教育って何?(つづき)
教育って何?と突然聞かれたということを書きました。
その続きです。
教育って何?ということを聞かれて、一つは、お蔭様ということがわかるように、教えるのではなく、学びとれるようにすることだと思います。
これは意外と難しいことだと思うのです。
何でもやってもらって当たり前では、お蔭様などとは感じないし、教えられて理解する、というのも、本当にお陰様などとは思わないと思います。
これを伝えることは教育だと思うのです。
その上で、教育って何?と聞かれたら、間髪入れずに、
「教育とは、人をつくり、国をつくること」
と答えます。
教育と言われれば、学校教育を思い浮かべるかもしれませんが、私は学校教育も、家庭での教育も、社会や企業での教育も全て含めて「教育」だと思っています。
社会で活躍するために、必要な知識と物事の考え方、人としての在り方と知恵を学び、日本という国の一員として、社会で働き、納税をして、日本を支えていくことができるようにすることを「教育」だと考えています。
どの国のリーダーも教育が大切だと言います。
それは当然のことだと思うのです。
国が栄えていくためには、その国で働く人たちが、自分達の生活のため、そして、社会が繁栄するために、一所懸命に働くことが必要です。
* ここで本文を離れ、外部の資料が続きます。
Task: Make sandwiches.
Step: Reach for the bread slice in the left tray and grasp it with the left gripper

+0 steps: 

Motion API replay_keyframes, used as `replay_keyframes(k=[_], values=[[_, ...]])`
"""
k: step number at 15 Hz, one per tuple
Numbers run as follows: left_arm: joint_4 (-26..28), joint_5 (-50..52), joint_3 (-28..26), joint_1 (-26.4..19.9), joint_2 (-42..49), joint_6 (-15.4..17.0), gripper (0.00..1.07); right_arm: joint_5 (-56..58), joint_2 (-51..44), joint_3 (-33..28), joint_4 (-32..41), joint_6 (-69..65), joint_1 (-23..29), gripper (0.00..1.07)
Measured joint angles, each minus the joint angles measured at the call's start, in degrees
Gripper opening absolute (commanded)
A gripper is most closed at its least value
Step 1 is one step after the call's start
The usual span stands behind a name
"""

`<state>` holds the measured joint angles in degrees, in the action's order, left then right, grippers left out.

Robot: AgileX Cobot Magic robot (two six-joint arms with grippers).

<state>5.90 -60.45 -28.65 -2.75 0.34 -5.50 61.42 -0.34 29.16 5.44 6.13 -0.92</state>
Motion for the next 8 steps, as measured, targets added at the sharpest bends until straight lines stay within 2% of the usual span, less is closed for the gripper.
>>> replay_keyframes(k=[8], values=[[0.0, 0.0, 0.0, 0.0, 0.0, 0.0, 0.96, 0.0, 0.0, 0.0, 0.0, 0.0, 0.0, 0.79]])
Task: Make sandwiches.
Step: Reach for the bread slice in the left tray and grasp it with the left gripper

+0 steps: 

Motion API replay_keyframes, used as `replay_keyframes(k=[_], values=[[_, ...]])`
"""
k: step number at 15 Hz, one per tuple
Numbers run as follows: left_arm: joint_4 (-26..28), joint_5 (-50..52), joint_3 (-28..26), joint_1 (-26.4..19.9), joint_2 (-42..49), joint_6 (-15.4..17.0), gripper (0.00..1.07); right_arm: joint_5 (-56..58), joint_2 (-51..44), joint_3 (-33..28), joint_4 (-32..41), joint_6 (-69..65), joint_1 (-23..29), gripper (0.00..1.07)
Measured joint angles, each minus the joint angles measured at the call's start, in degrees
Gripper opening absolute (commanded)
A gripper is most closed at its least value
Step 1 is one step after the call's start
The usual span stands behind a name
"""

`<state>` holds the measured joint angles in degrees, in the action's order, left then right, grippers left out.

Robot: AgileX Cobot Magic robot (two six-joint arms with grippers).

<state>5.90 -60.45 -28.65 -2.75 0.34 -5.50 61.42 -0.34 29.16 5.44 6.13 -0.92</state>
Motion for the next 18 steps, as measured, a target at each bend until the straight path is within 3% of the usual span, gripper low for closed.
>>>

だからこそ、国が栄えるためには、その国で働く人たちが、一所懸命に働くようにしなければならないのです。
第二次大戦後、日本は少なくなった労働人口を補うために、生産性を上げ、少なくなった人口で、世界経済で第2位になるまでの成長をとげました。
日本は、特別な資源のない、小さな島国です。
この国が発展するために、あるのは「人」だけなのです。言い換えれば「人」が一番の資源と言えると思うのです。
これまで日本は世界に多くの技術を提供してきました。その技術を生み出したのは、資源である「人」です。
時速200kmを超える速度で運行する新幹線が走ったのは第二次大戦後、わずか19年の1964年です。
戦後25年の1972年、車のエンジンの排出ガスにおいて、当時世界一厳しく、パスすることは不可能とまで言われた米国のマスキー法という排気ガス規制法(1970年12月発効)の規制値を、最初にクリアしたエンジンを開発したのも日本だったことを、今の子ども達はほとんど知りません。
CD(コンパクトディスク)や半導体の技術など、日本は素晴らしい技術を世界に送り出しています。
技術の分野だけではありません。
学問の分野では、今ではたくさんのノーベル賞を受賞されている先生方がいらっしゃいます。
また、スポーツの世界でも、文学の世界でも、芸術の世界でも、様々な分野で多くの日本人が世界的に活躍しています。
日本が繁栄してきた一番は「人」であり、その人が活躍することができているのは、「教育」で国を作ってきたからなのです。それしかないのです。
詰め込み教育がダメだ、ゆとり教育がダメだなどと批判することは簡単です。
じゃあ、私たち大人は、一体、どういう教育をして、どういう国にしていこうとしているのでしょうか。
どういう国にするかが決まらないのに、教育などあり得ません。
なぜなら、30年後、50年後の日本をどうするのか、その日本を支える人をどう育てていくのか、そんな指針もなしに、教育などできない、と私は思うのです。
「こういう国にしたい、だから、こういう人を育てたい」これが本来のあるべき姿だと思うのです。
人々が安心して生活できる国であって欲しい。
子ども達が成長し、幸せに暮らしていける国であって欲しい。
そんな国をつくるために、教育が必要だと思うのです。
だからこそ、私は「教育」とは、「人をつくり、国をつくる」ことだと思うのです。